▸ WHAT NEEDS TO BE DONE
Search the data for "bottle". Each line containing it is to be copied.

____

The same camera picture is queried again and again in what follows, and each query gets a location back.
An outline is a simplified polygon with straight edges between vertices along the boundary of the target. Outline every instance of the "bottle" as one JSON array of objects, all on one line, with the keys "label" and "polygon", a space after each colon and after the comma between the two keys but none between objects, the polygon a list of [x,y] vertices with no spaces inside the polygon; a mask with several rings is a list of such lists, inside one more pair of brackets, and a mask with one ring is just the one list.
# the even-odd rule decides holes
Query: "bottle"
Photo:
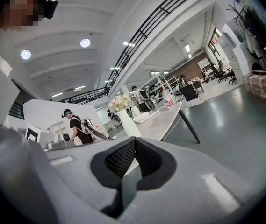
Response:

____

▸ RESPONSE BELOW
An outline is a simplified polygon with straight edges between vertices along the boundary of the target. Outline every instance of the "bottle" as one JSON array of objects, all on one line, with the keys "label" and "polygon", a space after each colon and after the comma between the two keys but none between objects, the polygon a list of [x,y] vertices with no spaces inside the polygon; a mask with several rings is a list of such lists, inside one more pair of brackets, and a mask with one ring is just the one list.
Query: "bottle"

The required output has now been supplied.